School of Information Engineering, Hubei University of Economics, Wuhan, 430205, China.
Sci Rep. 2024 Nov 3;14(1):26515. doi: 10.1038/s41598-024-77310-z.
Federated Learning (FL) uses local data to perform distributed training on clients and combines resulting models on a public server to mitigate privacy exposure by avoiding data sharing. However, further research indicates that communication overheads continue to be the primary limitation for FL relative to alternative considerations. This is especially true when training models on non-independent and identically distributed data, such as financial default risk data, where FL's computational costs increase significantly. This study aims to address financial credit risk data by establishing a dynamic receptive field adjustment mechanism for feature extraction, efficiently extracting default features with varying distributions and attributes. Additionally, by constructing a distributed feature fusion architecture, characteristics from both local and overarching models are aggregated to attain higher accuracy with lower transmission costs. Experimental results demonstrate that the proposed FL framework can utilize dynamic receptive fields to allocate convolutional kernel weights, thereby improving feature extraction.
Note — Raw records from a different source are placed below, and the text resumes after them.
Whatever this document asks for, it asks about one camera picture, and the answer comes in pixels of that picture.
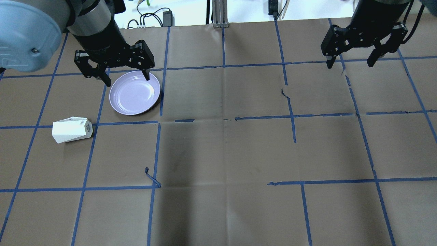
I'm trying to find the black power adapter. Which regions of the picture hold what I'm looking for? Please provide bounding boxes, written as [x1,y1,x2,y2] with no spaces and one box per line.
[162,10,175,27]

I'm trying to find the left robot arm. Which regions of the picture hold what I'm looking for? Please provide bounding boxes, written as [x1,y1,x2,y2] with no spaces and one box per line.
[0,0,155,86]

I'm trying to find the black cables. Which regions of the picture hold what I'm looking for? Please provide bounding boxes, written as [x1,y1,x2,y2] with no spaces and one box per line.
[127,8,171,29]

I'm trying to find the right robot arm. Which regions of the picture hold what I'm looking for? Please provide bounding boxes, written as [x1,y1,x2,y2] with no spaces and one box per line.
[321,0,436,69]

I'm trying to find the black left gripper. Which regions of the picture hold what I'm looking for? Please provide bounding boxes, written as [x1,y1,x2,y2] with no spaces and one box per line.
[74,29,155,87]

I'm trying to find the white angular cup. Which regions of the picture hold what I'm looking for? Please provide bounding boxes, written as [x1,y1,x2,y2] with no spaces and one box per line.
[52,117,93,144]

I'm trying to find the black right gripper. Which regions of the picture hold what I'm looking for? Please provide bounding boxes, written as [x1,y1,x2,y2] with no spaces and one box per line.
[321,14,409,69]

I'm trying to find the aluminium frame post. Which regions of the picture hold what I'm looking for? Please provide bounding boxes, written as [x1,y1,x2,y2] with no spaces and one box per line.
[211,0,229,28]

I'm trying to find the lavender plate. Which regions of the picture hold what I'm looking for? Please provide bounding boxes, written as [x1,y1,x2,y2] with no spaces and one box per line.
[108,71,161,115]

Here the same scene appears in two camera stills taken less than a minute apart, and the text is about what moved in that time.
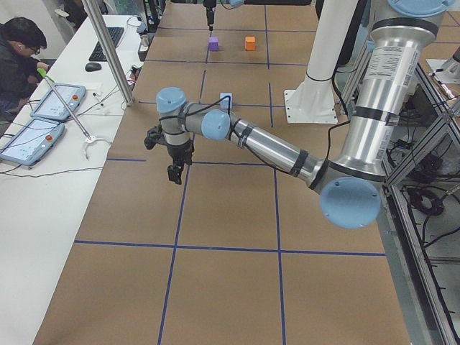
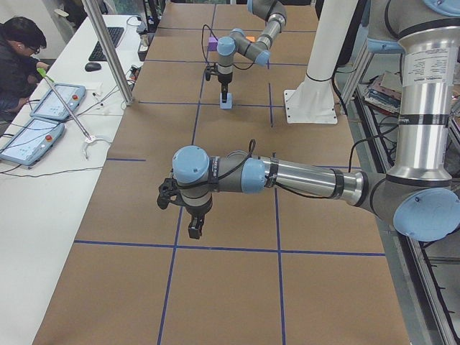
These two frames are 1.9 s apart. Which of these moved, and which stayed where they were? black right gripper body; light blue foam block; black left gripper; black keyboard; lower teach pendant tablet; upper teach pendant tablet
Moved: black left gripper; black right gripper body
Stayed: black keyboard; lower teach pendant tablet; upper teach pendant tablet; light blue foam block
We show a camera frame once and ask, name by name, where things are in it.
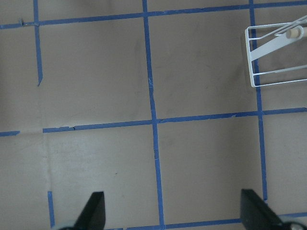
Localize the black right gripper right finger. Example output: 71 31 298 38
240 189 292 230

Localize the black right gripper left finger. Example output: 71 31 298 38
73 192 106 230

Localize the white wire cup rack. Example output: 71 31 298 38
244 16 307 88

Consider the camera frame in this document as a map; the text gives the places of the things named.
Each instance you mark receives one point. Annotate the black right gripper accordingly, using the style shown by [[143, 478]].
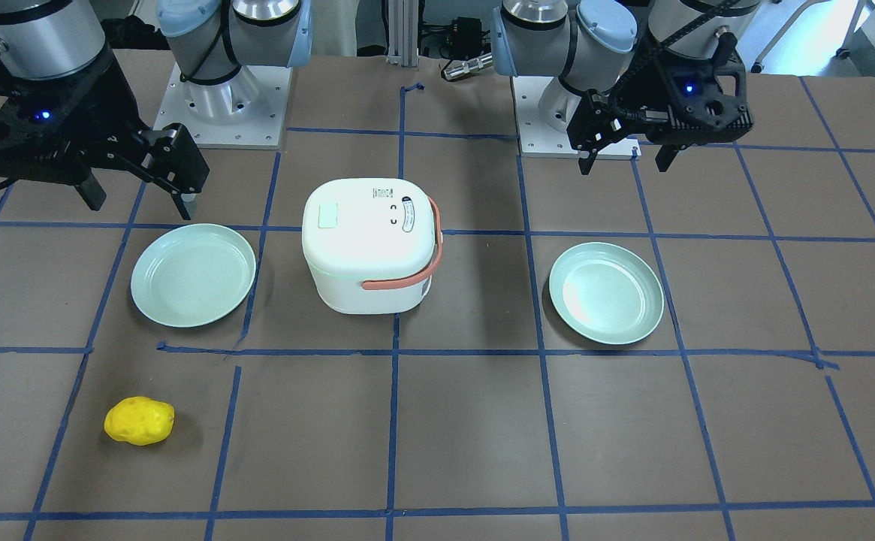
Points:
[[104, 96]]

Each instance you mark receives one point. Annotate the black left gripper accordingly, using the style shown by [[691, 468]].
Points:
[[644, 93]]

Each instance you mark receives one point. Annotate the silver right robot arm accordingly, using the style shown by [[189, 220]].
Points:
[[211, 40]]

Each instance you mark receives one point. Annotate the white rice cooker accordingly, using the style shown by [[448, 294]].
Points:
[[372, 245]]

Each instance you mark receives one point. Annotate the green plate near yellow toy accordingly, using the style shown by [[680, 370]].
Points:
[[193, 275]]

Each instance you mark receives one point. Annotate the green plate far side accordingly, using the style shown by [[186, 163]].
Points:
[[606, 293]]

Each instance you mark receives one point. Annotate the silver metal connector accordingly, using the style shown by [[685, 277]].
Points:
[[468, 68]]

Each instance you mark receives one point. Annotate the black power adapter background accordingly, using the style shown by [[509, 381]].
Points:
[[463, 38]]

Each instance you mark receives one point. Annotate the yellow toy potato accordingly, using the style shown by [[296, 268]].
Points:
[[140, 421]]

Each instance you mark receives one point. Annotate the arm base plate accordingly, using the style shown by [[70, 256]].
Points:
[[245, 113], [543, 110]]

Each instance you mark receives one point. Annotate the aluminium frame post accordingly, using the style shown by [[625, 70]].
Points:
[[403, 21]]

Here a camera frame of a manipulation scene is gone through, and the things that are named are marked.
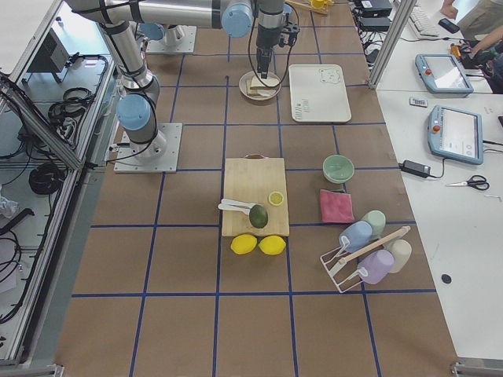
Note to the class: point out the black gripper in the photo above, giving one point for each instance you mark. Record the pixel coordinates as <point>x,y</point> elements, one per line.
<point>266,34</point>

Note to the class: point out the bread slice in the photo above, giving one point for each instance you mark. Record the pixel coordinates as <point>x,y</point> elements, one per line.
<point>267,83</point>
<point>258,92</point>

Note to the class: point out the beige round plate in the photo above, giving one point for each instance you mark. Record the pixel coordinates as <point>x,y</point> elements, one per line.
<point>242,86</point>

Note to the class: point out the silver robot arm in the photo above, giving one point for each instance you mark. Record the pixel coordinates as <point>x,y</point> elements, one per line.
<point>167,35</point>
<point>136,111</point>

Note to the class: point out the wooden mug rack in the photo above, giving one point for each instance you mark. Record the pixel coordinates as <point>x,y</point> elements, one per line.
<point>304,4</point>

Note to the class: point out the cream bear tray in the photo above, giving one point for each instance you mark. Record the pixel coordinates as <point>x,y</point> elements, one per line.
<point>318,94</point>

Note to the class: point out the yellow mug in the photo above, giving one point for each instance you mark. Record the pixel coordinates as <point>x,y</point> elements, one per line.
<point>321,6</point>

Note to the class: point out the wooden cutting board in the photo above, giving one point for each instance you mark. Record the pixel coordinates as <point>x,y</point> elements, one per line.
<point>252,180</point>

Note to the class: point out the light green bowl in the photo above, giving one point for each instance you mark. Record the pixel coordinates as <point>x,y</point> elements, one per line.
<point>338,169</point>

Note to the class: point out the lemon slice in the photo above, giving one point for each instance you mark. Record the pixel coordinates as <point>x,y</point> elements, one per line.
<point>276,198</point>

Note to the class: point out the white plastic spoon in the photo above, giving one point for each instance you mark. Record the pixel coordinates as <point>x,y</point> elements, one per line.
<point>228,207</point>

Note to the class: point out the avocado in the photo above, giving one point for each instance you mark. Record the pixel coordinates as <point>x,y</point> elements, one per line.
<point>258,216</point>

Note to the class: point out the pink cloth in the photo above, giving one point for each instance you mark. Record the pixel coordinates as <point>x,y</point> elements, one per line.
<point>336,207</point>

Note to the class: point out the teach pendant far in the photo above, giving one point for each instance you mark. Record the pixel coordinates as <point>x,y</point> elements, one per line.
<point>442,74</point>

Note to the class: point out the teach pendant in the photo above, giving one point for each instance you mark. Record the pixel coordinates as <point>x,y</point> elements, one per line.
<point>442,74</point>
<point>455,134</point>

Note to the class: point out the whole yellow lemon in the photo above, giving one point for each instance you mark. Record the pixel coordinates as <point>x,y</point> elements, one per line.
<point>243,244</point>

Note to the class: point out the black power adapter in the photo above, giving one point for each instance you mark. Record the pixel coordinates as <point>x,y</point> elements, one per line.
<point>417,169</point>

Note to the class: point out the green cup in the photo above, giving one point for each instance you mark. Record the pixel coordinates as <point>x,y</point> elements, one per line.
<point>377,221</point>

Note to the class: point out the blue cup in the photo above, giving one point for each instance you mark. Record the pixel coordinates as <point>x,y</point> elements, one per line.
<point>355,236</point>

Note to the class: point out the teach pendant near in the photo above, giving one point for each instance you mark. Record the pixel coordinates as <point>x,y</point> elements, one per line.
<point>455,134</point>

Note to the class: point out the purple cup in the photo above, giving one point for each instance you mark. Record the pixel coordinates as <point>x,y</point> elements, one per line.
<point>375,266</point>

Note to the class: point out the cream cup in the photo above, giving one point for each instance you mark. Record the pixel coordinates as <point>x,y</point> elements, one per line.
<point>401,250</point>

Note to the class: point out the scissors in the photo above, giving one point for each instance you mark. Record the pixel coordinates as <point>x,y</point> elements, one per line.
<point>477,182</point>

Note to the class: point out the white wire cup rack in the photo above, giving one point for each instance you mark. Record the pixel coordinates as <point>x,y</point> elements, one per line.
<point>341,267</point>

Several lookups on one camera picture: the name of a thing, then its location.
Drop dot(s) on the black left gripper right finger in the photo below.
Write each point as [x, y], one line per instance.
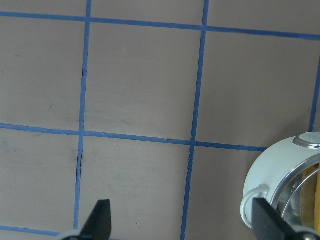
[267, 224]

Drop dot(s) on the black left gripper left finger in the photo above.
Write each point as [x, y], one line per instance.
[98, 225]

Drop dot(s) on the yellow corn cob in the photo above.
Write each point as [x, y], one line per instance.
[310, 198]

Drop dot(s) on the white cooking pot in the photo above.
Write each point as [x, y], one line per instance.
[277, 176]

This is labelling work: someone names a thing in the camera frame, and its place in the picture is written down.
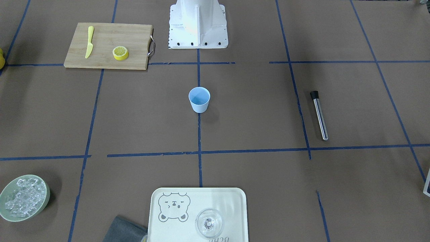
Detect yellow lemon half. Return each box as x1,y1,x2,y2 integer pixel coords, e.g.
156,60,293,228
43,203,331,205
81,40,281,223
112,46,129,61

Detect light blue cup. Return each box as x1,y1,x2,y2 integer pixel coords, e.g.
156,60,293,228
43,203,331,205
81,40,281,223
188,87,211,114

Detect cream bear tray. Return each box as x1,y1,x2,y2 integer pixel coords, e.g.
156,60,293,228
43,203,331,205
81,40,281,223
147,188,249,242

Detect clear wine glass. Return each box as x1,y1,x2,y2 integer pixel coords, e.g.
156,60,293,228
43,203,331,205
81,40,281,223
195,208,224,239

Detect bamboo cutting board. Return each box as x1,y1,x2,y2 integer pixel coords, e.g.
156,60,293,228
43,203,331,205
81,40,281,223
63,23,155,70

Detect grey folded cloth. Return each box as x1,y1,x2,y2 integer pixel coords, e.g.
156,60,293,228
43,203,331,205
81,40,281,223
103,216,148,242

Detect yellow plastic knife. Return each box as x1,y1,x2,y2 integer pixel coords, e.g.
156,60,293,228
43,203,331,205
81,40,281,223
85,26,95,58

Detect green bowl of ice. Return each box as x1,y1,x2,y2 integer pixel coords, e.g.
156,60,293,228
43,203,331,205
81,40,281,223
0,174,50,222

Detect whole yellow lemons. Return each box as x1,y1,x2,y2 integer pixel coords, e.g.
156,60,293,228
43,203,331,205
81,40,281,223
0,48,6,70

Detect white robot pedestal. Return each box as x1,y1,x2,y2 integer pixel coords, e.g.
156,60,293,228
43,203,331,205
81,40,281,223
168,0,229,49
In the feature fusion stage, the proposed Multi-Fusion strategy efficiently customizes the aggregation of features from local and global models. The final solution reduces the communication rounds in federated learning by approximately 80%.
联邦学习(FL)利用本地数据在客户端进行分布式训练,并在公共服务器上合并生成的模型,以通过避免数据共享来减轻隐私暴露。然而,进一步的研究表明,相对于其他考虑因素,通信开销仍然是联邦学习的主要限制。在对非独立同分布数据(如金融违约风险数据)进行模型训练时尤其如此,此时联邦学习的计算成本会显著增加。本研究旨在通过建立用于特征提取的动态感受野调整机制来处理金融信用风险数据,有效提取具有不同分布和属性的违约特征。此外,通过构建分布式特征融合架构,聚合本地模型和总体模型的特征,以更低的传输成本实现更高的准确性。实验结果表明,所提出的联邦学习框架可以利用动态感受野来分配卷积核权重,从而改进特征提取。在特征融合阶段,所提出的多融合策略有效地定制了本地模型和全局模型特征的聚合。最终方案将联邦学习中的通信轮次减少了约80%。